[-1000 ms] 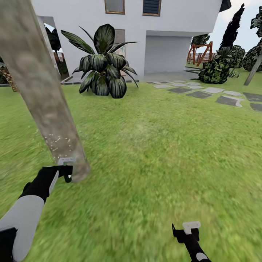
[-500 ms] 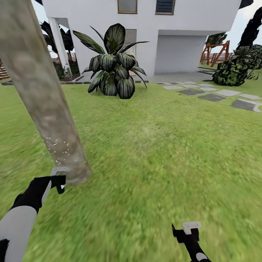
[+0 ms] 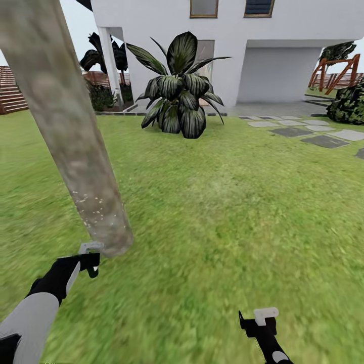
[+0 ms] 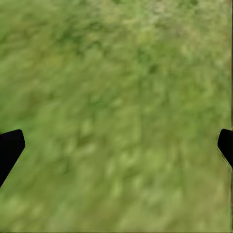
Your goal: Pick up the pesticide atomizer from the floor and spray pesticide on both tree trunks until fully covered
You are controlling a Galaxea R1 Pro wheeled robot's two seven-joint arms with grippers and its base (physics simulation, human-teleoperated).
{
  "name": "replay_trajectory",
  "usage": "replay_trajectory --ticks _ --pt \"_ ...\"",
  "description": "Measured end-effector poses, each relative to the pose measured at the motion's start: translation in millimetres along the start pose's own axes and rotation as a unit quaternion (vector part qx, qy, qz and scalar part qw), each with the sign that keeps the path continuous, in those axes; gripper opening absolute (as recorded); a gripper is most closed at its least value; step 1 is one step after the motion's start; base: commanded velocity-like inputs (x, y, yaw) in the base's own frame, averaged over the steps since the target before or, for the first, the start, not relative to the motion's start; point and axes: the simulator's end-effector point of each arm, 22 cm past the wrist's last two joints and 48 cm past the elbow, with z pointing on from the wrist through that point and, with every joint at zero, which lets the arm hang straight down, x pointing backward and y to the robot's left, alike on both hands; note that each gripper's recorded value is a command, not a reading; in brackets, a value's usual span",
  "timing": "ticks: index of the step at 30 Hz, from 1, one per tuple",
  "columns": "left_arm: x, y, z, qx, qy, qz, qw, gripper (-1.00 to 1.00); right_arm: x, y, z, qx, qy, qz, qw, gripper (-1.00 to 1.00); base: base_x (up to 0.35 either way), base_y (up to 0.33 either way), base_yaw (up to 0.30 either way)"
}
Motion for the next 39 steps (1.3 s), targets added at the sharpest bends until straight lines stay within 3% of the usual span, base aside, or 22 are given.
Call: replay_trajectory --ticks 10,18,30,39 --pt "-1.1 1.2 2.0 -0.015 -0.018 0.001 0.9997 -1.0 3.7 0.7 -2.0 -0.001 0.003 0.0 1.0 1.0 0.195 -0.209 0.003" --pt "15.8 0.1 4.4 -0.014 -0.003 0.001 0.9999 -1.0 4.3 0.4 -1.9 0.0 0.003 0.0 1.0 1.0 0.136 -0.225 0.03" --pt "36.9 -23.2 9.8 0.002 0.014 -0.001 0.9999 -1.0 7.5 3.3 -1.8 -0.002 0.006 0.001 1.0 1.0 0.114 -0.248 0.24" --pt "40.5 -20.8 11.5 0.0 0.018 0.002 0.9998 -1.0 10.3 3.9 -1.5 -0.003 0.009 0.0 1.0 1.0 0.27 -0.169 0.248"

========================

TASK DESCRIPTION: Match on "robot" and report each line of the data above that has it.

SOLUTION FOR THIS EXERCISE:
You are controlling a Galaxea R1 Pro wheeled robot's two seven-joint arms with grippers and its base (physics simulation, human-teleoperated).
  "description": "Measured end-effector poses, each relative to the pose measured at the motion's start: translation in millimetres along the start pose's own axes and rotation as a unit quaternion (vector part qx, qy, qz and scalar part qw), each with the sign that keeps the path continuous, in those axes; gripper opening absolute (as recorded); a gripper is most closed at its least value; step 1 is one step after the motion's start; base: commanded velocity-like inputs (x, y, yaw) in the base's own frame, averaged over the steps since the target before or, for the first, the start, not relative to the motion's start; point and axes: the simulator's end-effector point of each arm, 22 cm past the wrist's last two joints and 48 cm past the elbow, with z pointing on from the wrist through that point and, with every joint at zero, which lets the arm hang straight down, x pointing backward and y to the robot's left, alike on both hands; note that each gripper's recorded value is a command, not a reading; in brackets, a value's usual span",

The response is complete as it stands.